**DIRECTIONS FOR THIS TASK**
Leave out the pictures and output the data verbatim.

**PROVIDED MATERIAL**
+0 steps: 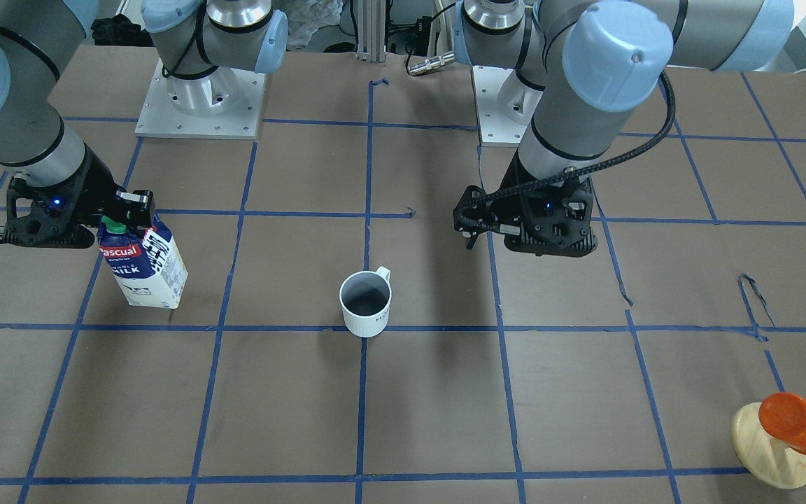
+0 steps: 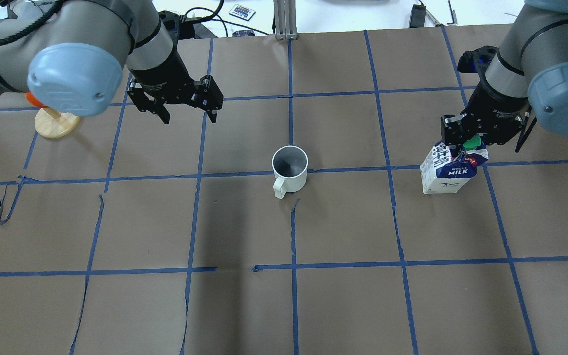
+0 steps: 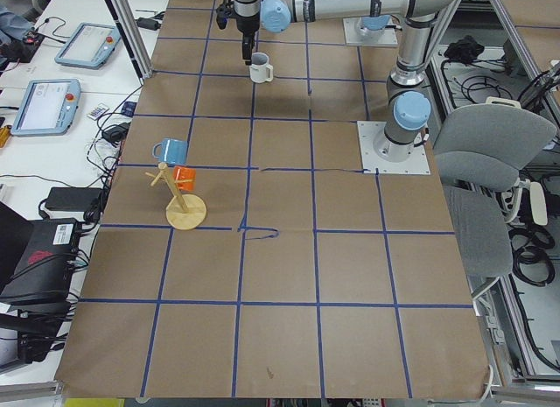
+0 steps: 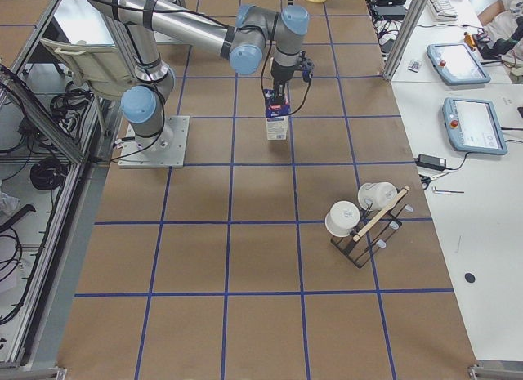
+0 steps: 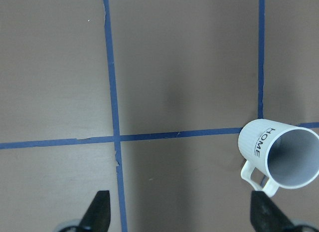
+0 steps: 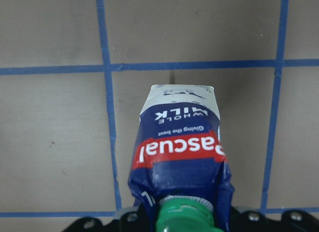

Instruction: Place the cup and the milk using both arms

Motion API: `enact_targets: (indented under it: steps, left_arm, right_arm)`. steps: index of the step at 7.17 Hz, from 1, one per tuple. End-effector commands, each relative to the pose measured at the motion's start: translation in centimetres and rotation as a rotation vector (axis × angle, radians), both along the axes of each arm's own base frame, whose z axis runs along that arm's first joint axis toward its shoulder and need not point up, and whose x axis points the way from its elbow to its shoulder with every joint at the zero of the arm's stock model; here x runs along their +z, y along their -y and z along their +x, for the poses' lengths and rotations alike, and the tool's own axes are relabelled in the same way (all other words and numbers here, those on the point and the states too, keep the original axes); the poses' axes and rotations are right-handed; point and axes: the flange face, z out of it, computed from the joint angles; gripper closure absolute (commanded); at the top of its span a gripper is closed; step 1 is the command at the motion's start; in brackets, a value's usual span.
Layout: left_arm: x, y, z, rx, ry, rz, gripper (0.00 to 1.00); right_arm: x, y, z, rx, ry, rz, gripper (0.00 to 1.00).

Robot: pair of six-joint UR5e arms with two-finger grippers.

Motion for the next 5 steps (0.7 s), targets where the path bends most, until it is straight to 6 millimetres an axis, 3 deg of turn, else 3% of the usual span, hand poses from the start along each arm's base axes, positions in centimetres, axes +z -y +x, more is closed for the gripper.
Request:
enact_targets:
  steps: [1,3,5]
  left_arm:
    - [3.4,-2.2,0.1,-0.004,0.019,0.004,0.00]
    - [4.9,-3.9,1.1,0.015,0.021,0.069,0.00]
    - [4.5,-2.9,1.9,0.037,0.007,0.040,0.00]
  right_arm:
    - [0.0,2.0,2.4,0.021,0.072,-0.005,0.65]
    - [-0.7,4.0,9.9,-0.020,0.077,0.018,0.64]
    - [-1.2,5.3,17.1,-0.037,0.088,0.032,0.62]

**TASK RESULT**
+0 steps: 
+0 steps: 
+0 steps: 
+0 steps: 
+0 steps: 
+0 steps: 

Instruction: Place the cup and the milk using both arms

Motion API: `enact_targets: (indented under it: steps, left_arm, right_arm)`. steps: index of the step at 7.17 Hz, from 1, one per tuple. End-effector commands, each relative to the pose measured at the motion's start: translation in centimetres and rotation as a rotation vector (axis × angle, radians), both along the axes of each arm's own base frame, whose z axis runs along that arm's first joint axis toward its shoulder and need not point up, and whose x axis points the way from its elbow to its shoulder with every joint at the zero of the arm's stock model; here x runs along their +z, y along their -y and z along their +x, for the poses' lengths and rotations alike, and the tool's own axes are relabelled in the same way (all other words and numbers here, those on the point and the states too, keep the original axes); the poses' axes and rotations are right-handed; point and axes: the flange face, z out of it, computed from the joint angles; gripper closure absolute (commanded); at the top of its span a gripper is closed; step 1 is the command at the motion's start; in brackets, a value's usual span.
Layout: left_arm: x, y, z, rx, ry, rz, gripper (0.00 to 1.00); right_arm: x, y, z, rx, ry, rz, gripper (0.00 to 1.00).

Robot: pair of six-joint UR5e arms with two-finger grippers.

Motion for the next 5 steps (0.7 s), targets where the path bends most, until it is straight to 6 millimetres an axis, 3 deg of turn, else 3% of the usual span, hand poses from the start along each arm's base axes, positions in centimetres, axes +z -y +x, more is closed for the gripper.
Request:
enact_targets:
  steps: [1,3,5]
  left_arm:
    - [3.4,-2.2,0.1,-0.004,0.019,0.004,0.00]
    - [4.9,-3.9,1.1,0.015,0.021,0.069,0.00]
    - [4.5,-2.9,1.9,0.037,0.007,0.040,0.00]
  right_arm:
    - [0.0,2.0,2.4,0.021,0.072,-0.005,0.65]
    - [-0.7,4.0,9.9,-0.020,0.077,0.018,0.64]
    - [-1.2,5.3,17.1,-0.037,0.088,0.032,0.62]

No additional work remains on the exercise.